Religion and belief in the afterlife pulses through the story, understandably given the amount of death Quinn faces during the war, the ‘plague’ afterwards and of course the untimely death of Sarah.  The story ends with the sound of hymns floating over the town.  A séance that Quinn attended in England is referred to throughout the story and adds a mysterious otherness, bringing the dead back to life.  Unusually, Womersley didn’t capitalise on one scene where Quinn is shown the decaying body of a saint during his time in France.  This was such a startling incident I would have liked him to have made more of it.

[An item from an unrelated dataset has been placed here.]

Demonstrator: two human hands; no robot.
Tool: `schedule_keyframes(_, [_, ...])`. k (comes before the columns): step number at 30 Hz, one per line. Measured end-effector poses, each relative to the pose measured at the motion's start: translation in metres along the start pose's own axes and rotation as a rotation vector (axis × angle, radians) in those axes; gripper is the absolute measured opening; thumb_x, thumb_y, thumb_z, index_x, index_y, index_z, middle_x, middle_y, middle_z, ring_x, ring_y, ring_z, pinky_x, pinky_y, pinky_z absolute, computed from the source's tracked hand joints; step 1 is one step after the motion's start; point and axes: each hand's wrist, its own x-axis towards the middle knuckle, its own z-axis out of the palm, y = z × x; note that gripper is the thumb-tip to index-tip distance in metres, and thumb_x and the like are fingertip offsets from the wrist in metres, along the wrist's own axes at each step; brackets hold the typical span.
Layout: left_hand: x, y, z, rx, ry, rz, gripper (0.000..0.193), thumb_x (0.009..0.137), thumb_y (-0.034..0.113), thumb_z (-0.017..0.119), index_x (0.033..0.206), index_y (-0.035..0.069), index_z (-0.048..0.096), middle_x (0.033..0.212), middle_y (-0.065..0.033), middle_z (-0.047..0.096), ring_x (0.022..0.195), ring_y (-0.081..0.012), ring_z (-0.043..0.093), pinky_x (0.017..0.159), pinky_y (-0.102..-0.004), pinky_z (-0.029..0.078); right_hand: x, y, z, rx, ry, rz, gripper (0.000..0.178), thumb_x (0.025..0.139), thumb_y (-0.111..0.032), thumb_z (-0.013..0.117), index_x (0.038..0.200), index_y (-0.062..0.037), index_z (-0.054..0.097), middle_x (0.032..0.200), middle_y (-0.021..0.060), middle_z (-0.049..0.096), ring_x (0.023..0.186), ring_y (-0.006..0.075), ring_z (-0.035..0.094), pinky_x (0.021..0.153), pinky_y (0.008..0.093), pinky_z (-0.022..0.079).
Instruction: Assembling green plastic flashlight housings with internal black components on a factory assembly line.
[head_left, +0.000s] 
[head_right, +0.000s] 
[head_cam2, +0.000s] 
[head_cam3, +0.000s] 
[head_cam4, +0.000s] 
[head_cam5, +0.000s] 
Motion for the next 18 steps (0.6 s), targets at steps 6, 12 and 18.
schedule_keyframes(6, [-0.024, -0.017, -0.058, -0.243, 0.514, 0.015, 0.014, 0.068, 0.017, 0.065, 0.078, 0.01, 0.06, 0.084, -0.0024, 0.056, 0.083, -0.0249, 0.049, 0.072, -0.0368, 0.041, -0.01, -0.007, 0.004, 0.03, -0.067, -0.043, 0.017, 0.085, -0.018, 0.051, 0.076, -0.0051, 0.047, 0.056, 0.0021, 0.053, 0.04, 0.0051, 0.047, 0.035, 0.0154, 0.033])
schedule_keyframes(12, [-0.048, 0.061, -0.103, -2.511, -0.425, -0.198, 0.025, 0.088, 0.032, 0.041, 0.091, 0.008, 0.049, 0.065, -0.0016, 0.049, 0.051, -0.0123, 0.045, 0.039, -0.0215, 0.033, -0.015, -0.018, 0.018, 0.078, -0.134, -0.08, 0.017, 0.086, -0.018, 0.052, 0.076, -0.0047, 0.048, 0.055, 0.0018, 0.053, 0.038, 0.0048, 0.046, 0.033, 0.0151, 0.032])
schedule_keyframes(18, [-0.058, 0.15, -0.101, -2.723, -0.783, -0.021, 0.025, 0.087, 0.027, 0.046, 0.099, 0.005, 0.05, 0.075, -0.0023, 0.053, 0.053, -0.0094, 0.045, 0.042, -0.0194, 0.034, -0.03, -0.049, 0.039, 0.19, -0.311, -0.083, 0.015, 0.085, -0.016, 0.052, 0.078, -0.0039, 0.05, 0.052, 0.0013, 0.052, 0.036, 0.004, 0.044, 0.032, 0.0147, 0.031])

Quinn’s hometown, Flint, as well as Australia and the world has been hit by war and disease and I just didn’t feel enough of the loss, fear and suspicion that would have been prevalent at this time.  Womersley does, however, give us a sense that the bereaved resent the survivors for their life when others have not returned home.  The press release states ‘The Great War has ended, but the Spanish ‘flu epidemic is raging across Australia.  Schools are closed, state borders are guarded by armed men and train travel is severely restricted.  There are rumours that it is the end of the world.’  This sense of fear and change and desperation although referred to is, for me, lacking in the actual story and I really wanted it to be there.  It felt as though having set his story in this world he somehow backed away from exploring it fully.  Although I enjoyed this book and thought it was a good story, for me there was something lacking in the telling of it.  I didn’t get the sense of a real passion for it, a sense that he simply had to tell this story, set in this place at this time and that he was there with Quinn struggling against his demons.  There was a reticence to the emotion that I wanted him to just let go of.

Any Cop?:  Yes, this is a good book, well written, with many layers that reveal themselves to you as you consider it more.  I think there is more to come from this writer and he’s worth looking out for in the future.